This is a dead simple dinner that’s quick to prepare and easy to make in bulk for meal prepping.
It’s also healthy – according to my DH, *too* healthy, and can’t be classified as ‘pizza’. 😆 Call it a flatbread, then.
I was a big fan, and ended up eating the leftover hummus & veggies in a bunch of different ways throughout the week.
Roasted Veggie Pizza
Mixed veggies: I used a combo of zucchini, eggplant, peppers, carrots and onions
Some sort of pizza base: I used bran pita, but naan would be great here, as would tortillas or pizza dough flats
Edamame, cooked and shelled
Sun dried tomatoes
Red pepper flakes
Oil, salt & pepper
Preheat your oven to 200C/400F. Chop your veggies into bite-sized pieces, and arrange on a prepared baking sheet in a single layer.
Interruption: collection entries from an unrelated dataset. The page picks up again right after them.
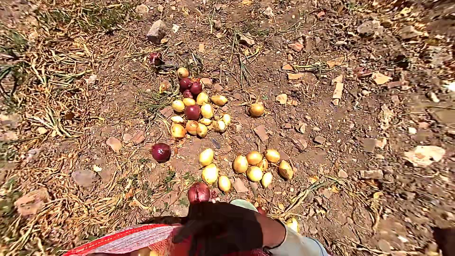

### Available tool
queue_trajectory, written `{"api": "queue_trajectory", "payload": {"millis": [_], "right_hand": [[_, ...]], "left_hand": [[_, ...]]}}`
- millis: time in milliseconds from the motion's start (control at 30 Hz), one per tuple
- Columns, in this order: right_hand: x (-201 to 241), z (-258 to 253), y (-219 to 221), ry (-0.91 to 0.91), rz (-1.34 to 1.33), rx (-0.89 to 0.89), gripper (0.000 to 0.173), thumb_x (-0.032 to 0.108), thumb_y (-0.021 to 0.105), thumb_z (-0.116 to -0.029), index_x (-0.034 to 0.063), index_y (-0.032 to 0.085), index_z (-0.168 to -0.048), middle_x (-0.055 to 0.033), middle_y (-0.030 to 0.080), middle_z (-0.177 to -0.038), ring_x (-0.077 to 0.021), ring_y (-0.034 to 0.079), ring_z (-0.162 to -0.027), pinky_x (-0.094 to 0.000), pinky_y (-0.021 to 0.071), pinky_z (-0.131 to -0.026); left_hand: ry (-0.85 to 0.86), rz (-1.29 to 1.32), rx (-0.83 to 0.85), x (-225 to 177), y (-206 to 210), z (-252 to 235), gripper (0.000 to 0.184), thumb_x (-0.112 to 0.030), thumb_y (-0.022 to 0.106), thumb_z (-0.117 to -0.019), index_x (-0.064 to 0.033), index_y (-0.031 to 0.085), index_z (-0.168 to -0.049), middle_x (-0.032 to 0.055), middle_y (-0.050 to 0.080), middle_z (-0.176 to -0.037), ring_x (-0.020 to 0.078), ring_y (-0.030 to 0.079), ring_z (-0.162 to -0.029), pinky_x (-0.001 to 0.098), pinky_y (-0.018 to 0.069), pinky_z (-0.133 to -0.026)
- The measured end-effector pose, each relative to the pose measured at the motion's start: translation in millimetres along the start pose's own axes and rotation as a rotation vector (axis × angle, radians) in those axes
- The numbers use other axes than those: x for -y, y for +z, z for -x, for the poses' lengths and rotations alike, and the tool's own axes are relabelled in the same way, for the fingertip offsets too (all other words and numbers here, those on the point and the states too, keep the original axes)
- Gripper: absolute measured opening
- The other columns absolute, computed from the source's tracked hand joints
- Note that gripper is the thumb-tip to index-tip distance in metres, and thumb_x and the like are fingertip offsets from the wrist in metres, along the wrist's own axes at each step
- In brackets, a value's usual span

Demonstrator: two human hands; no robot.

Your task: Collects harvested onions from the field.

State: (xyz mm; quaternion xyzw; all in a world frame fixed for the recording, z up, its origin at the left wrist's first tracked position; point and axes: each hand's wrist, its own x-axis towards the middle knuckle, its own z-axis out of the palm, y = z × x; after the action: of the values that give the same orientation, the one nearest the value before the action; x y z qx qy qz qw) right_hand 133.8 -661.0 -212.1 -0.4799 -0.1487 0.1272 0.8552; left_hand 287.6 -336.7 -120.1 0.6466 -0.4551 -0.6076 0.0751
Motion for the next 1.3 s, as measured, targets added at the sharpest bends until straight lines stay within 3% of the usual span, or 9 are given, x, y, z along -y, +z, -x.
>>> {"api": "queue_trajectory", "payload": {"millis": [100,200,333,533,833,1033,1133,1200,1300], "right_hand": [[14,27,-40,0.357,0.648,-0.857,0.042,0.036,0.073,-0.0941,0.0289,0.067,-0.135,-0.0014,0.068,-0.129,-0.0173,0.070,-0.105,-0.0410,0.0614,-0.087],[-18,44,-83,0.788,1.073,-0.975,0.071,0.055,0.078,-0.0837,0.0240,0.058,-0.145,-0.0303,0.044,-0.150,-0.0476,0.060,-0.118,-0.0645,0.0517,-0.093],[-61,36,-90,0.899,1.262,-0.974,0.074,0.063,0.080,-0.0757,0.0257,0.065,-0.137,-0.0340,0.033,-0.156,-0.0537,0.050,-0.128,-0.0648,0.0493,-0.098],[-89,46,-104,0.653,1.411,-0.957,0.062,0.070,0.073,-0.0748,0.0371,0.069,-0.127,-0.0212,0.043,-0.154,-0.0404,0.059,-0.122,-0.0593,0.0535,-0.089],[-35,19,-84,0.299,0.406,-1.035,0.059,0.052,0.077,-0.0853,0.0142,0.067,-0.129,-0.0084,0.072,-0.112,-0.0211,0.071,-0.095,-0.0439,0.0615,-0.082],[27,-4,20,-0.082,-0.032,-0.307,0.068,0.038,0.067,-0.0936,-0.0157,0.051,-0.132,-0.0099,0.063,-0.124,-0.0091,0.063,-0.111,-0.0262,0.0508,-0.100],[-16,-7,32,-0.064,0.307,0.233,0.050,0.037,0.077,-0.0873,0.0127,0.069,-0.130,-0.0067,0.070,-0.126,-0.0144,0.068,-0.114,-0.0355,0.0536,-0.101],[-25,-1,11,-0.027,0.354,0.096,0.024,0.027,0.075,-0.0913,0.0130,0.079,-0.110,-0.0022,0.077,-0.102,-0.0110,0.072,-0.092,-0.0335,0.0566,-0.086],[-1,32,-44,0.157,0.620,-0.677,0.021,0.021,0.064,-0.1008,0.0186,0.074,-0.119,0.0008,0.074,-0.110,-0.0135,0.071,-0.098,-0.0365,0.0605,-0.086]], "left_hand": [[0.290,0.549,-0.557,-12,-19,13,0.033,-0.035,0.069,-0.0978,-0.0192,0.072,-0.127,0.0113,0.074,-0.120,0.0258,0.072,-0.109,0.0413,0.0599,-0.097],[0.250,0.544,-1.193,-37,-41,-76,0.062,-0.028,0.079,-0.0884,-0.0288,0.053,-0.145,0.0056,0.066,-0.128,0.0236,0.072,-0.095,0.0395,0.0655,-0.076],[-0.367,0.110,-0.806,-26,-51,-222,0.113,-0.036,0.092,-0.0714,-0.0323,0.026,-0.162,0.0178,0.026,-0.165,0.0418,0.056,-0.129,0.0604,0.0539,-0.098],[-0.469,0.034,-0.570,0,-42,-291,0.114,-0.031,0.095,-0.0642,-0.0405,0.032,-0.159,0.0301,0.015,-0.164,0.0512,0.052,-0.127,0.0615,0.0531,-0.096],[0.289,1.025,-0.354,-23,-71,-209,0.059,-0.010,0.075,-0.0846,-0.0110,0.051,-0.138,0.0186,0.066,-0.121,0.0297,0.069,-0.104,0.0478,0.0591,-0.091],[0.493,0.653,-0.001,-23,-18,-82,0.038,-0.034,0.072,-0.0948,-0.0196,0.066,-0.129,-0.0055,0.071,-0.116,0.0041,0.067,-0.104,0.0245,0.0569,-0.092],[-0.215,0.026,0.026,-27,-6,-25,0.028,-0.025,0.078,-0.0881,-0.0091,0.076,-0.111,0.0198,0.073,-0.098,0.0416,0.070,-0.087,0.0670,0.0535,-0.077],[-0.443,-0.023,-0.146,-15,2,0,0.035,-0.032,0.074,-0.0915,-0.0163,0.074,-0.123,0.0218,0.074,-0.106,0.0466,0.071,-0.096,0.0751,0.0507,-0.083],[-0.071,0.299,-0.559,-29,-12,8,0.031,-0.032,0.065,-0.1007,-0.0153,0.073,-0.126,0.0051,0.077,-0.106,0.0164,0.075,-0.086,0.0346,0.0640,-0.077]]}}
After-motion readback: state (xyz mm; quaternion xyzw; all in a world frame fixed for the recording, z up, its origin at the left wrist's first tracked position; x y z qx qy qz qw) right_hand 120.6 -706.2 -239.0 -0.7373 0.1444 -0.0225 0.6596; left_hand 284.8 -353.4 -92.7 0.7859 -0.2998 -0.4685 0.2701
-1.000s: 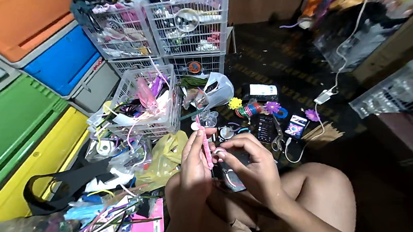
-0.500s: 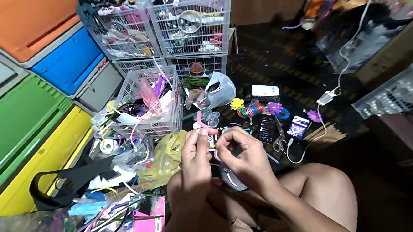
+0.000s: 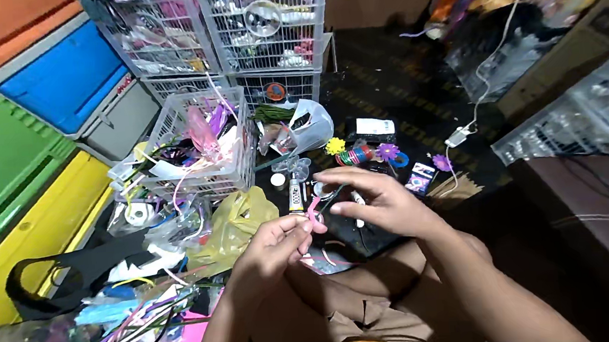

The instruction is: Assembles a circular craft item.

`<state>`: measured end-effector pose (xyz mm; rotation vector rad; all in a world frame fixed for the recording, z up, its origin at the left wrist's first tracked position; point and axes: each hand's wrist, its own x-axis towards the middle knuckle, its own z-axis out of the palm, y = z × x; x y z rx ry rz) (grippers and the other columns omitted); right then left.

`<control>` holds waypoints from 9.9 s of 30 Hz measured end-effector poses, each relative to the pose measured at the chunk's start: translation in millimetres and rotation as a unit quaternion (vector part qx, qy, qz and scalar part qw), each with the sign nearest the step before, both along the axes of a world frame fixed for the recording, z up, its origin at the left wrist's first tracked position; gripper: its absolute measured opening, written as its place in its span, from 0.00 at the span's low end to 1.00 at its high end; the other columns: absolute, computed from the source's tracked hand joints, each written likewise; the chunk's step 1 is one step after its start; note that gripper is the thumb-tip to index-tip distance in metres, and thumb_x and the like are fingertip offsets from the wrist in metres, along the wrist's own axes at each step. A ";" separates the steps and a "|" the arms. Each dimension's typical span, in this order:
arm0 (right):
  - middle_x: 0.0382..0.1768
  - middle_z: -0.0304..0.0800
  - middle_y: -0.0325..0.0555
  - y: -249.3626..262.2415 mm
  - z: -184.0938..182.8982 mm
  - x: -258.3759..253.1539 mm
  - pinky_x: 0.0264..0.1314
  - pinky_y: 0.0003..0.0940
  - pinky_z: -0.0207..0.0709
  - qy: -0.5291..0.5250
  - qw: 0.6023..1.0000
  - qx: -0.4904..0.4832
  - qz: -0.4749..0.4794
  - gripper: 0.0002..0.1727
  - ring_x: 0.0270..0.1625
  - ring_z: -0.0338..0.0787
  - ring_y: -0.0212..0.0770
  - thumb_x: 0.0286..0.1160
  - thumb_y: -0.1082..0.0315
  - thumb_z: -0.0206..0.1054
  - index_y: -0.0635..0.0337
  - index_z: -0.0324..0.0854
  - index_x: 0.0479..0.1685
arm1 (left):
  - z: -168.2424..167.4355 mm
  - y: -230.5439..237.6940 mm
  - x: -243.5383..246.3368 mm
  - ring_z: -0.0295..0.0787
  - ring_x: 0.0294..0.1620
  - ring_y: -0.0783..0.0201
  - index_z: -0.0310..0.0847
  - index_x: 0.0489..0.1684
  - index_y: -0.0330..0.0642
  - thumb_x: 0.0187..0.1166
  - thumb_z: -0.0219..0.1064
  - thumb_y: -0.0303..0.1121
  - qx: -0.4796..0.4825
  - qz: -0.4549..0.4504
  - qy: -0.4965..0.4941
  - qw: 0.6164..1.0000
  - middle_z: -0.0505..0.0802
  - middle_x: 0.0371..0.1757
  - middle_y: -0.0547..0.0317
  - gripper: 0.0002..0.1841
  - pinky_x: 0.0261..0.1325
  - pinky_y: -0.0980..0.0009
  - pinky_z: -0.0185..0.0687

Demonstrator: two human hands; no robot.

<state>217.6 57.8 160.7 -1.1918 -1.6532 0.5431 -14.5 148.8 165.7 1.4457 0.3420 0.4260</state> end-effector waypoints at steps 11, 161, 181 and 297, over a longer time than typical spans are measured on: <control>0.34 0.91 0.45 -5.2 -5.8 -17.8 0.46 0.30 0.83 -0.286 0.952 0.109 -0.030 0.12 0.40 0.90 0.39 0.82 0.66 0.61 0.61 0.91 0.41 | -11.8 -7.9 5.6 0.85 0.40 0.86 0.92 0.44 0.38 0.85 0.61 0.31 0.257 0.167 0.065 0.950 0.94 0.41 0.67 0.12 0.48 0.87 0.80; 0.45 0.97 0.49 4.6 -71.9 -85.5 0.56 0.30 0.87 -0.055 0.979 0.030 -0.192 0.16 0.48 0.95 0.37 0.86 0.66 0.59 0.65 0.91 0.53 | -34.7 16.0 44.4 0.91 0.29 0.69 0.81 0.55 0.41 0.95 0.46 0.32 -0.085 0.460 -0.112 0.877 0.89 0.28 0.67 0.14 0.41 0.69 0.93; 0.35 0.90 0.36 -2.2 -84.9 -89.2 0.41 0.20 0.78 0.154 0.953 -0.144 -0.219 0.13 0.35 0.85 0.23 0.85 0.63 0.61 0.60 0.90 0.45 | -53.2 17.8 50.5 0.86 0.30 0.73 0.79 0.55 0.52 0.97 0.39 0.41 -0.264 0.371 -0.156 0.876 0.84 0.28 0.72 0.18 0.45 0.73 0.88; 0.39 0.96 0.43 11.6 -121.2 16.1 0.49 0.28 0.92 0.267 0.909 -0.171 -0.269 0.13 0.38 0.95 0.31 0.73 0.78 0.73 0.67 0.87 0.56 | -138.6 40.9 102.3 0.94 0.43 0.70 0.85 0.66 0.33 0.73 0.75 0.28 0.220 0.106 0.050 0.968 0.95 0.52 0.48 0.21 0.53 0.73 0.90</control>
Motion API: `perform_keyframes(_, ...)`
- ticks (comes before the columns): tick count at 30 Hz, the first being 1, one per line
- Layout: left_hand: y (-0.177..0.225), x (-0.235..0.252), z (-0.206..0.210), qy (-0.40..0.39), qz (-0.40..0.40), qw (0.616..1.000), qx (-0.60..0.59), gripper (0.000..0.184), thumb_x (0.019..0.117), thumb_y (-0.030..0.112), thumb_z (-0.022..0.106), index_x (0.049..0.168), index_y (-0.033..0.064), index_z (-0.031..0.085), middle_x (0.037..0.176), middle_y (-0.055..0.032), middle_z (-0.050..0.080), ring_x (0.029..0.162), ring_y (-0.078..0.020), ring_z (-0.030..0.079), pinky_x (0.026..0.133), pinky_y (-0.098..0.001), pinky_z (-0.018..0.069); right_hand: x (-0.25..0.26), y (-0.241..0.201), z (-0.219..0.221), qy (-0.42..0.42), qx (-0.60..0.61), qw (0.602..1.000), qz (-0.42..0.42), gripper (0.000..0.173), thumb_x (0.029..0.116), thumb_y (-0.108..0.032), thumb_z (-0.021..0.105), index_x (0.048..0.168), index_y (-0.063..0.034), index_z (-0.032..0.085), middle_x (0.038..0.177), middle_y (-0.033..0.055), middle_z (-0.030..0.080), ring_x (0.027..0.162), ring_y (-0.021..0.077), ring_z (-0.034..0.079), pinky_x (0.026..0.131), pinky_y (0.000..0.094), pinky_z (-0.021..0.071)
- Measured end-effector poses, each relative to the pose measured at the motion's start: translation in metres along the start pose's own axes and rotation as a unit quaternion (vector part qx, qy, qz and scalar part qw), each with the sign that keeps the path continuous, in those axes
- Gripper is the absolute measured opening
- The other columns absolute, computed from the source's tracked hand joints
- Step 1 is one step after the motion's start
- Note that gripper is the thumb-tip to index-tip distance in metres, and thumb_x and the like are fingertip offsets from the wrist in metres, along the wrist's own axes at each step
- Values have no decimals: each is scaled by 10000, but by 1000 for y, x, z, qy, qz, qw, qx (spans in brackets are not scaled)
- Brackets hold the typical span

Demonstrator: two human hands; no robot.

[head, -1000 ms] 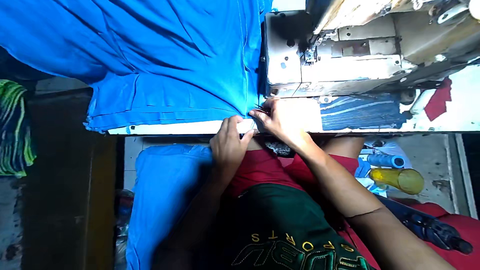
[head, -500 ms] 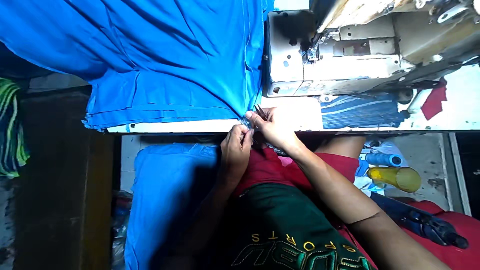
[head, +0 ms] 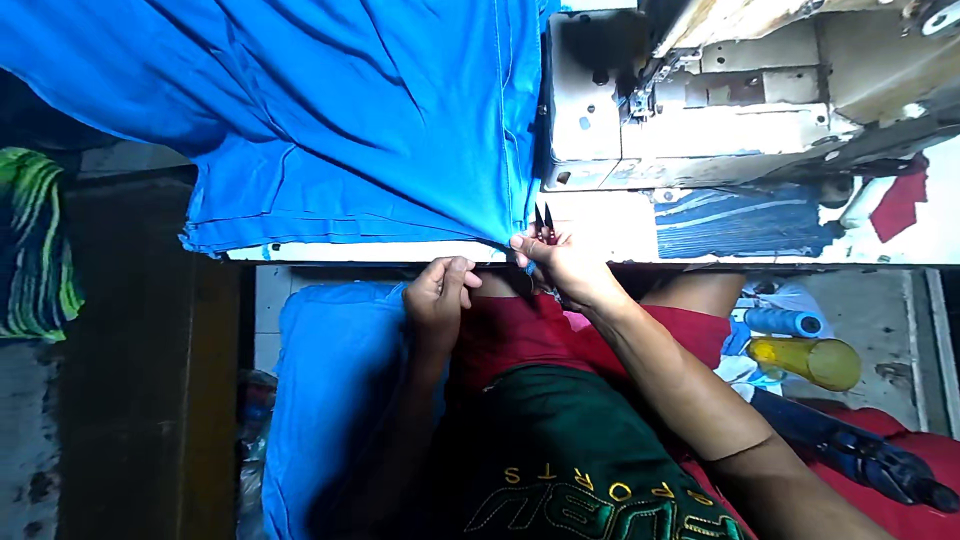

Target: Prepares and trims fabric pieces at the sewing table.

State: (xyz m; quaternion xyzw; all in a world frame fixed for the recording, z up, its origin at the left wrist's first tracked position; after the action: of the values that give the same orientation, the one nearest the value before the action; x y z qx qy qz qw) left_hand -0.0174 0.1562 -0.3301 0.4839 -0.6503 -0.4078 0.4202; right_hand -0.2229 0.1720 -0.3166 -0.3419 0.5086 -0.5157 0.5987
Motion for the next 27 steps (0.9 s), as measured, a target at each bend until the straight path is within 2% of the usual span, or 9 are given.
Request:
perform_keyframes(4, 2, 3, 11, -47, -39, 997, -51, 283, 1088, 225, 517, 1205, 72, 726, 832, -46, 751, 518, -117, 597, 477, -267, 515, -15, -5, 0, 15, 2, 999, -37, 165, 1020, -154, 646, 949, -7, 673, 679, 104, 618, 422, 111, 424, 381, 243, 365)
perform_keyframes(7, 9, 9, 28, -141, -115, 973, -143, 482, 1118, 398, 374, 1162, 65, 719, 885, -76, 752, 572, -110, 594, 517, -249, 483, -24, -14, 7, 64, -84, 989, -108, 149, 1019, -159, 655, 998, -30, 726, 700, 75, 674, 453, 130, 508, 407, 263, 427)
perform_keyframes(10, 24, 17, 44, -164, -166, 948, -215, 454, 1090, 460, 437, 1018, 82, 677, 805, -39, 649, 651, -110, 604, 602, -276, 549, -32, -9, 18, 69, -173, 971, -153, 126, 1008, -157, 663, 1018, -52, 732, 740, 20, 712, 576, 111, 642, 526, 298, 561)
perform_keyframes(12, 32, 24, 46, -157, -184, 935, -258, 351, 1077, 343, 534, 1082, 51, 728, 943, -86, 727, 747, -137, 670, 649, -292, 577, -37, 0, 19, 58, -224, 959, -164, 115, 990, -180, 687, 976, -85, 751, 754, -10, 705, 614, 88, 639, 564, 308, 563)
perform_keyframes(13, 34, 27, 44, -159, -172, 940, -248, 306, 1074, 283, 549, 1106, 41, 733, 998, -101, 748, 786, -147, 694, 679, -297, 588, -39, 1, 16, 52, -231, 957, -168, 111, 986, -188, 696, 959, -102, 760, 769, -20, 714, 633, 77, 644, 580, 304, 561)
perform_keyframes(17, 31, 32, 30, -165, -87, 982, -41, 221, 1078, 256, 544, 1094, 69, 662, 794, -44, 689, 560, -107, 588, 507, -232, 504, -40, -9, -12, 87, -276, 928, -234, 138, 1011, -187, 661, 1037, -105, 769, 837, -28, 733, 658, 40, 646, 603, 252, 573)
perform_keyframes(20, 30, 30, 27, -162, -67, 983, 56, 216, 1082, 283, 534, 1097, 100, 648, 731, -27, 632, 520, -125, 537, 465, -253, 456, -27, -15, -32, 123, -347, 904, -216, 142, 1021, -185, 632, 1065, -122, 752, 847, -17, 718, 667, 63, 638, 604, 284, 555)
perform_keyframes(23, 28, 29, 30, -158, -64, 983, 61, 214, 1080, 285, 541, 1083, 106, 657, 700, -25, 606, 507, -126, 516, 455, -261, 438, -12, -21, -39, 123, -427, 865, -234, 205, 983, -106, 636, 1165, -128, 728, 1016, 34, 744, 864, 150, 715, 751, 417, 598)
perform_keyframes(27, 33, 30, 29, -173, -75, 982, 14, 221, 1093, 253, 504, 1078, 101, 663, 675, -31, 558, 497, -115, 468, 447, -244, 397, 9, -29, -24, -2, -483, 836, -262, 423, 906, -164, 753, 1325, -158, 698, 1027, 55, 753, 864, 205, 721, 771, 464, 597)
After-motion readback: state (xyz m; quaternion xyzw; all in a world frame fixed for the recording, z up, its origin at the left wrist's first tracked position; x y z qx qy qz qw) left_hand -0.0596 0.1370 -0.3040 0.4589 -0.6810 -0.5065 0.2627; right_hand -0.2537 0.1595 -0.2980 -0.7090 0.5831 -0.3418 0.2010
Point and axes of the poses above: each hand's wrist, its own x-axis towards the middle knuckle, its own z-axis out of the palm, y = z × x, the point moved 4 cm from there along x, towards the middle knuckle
Drizzle some oil over and sprinkle liberally with salt and pepper. Toss to coat and spread back out in a single layer.
Bake 15 minutes, flip, and bake an additional 10 – 15 minutes or until your desired brownness is reached. Remove and set aside.
The rest is simple. Prep your edamame if it came shelled like mine did. Set aside.
To assemble, spread hummus out in a thin-ish layer on your flatbread like you would marinara on a pizza. Arrange your roasted veggies on top, adding a sprinkle of edamame, olives and sun dried tomato to Zhuzh up your pizza a bit.
Sprinkle spices over top.
Bake on a cookie sheet 10 minutes or until crisp. Pull and slice.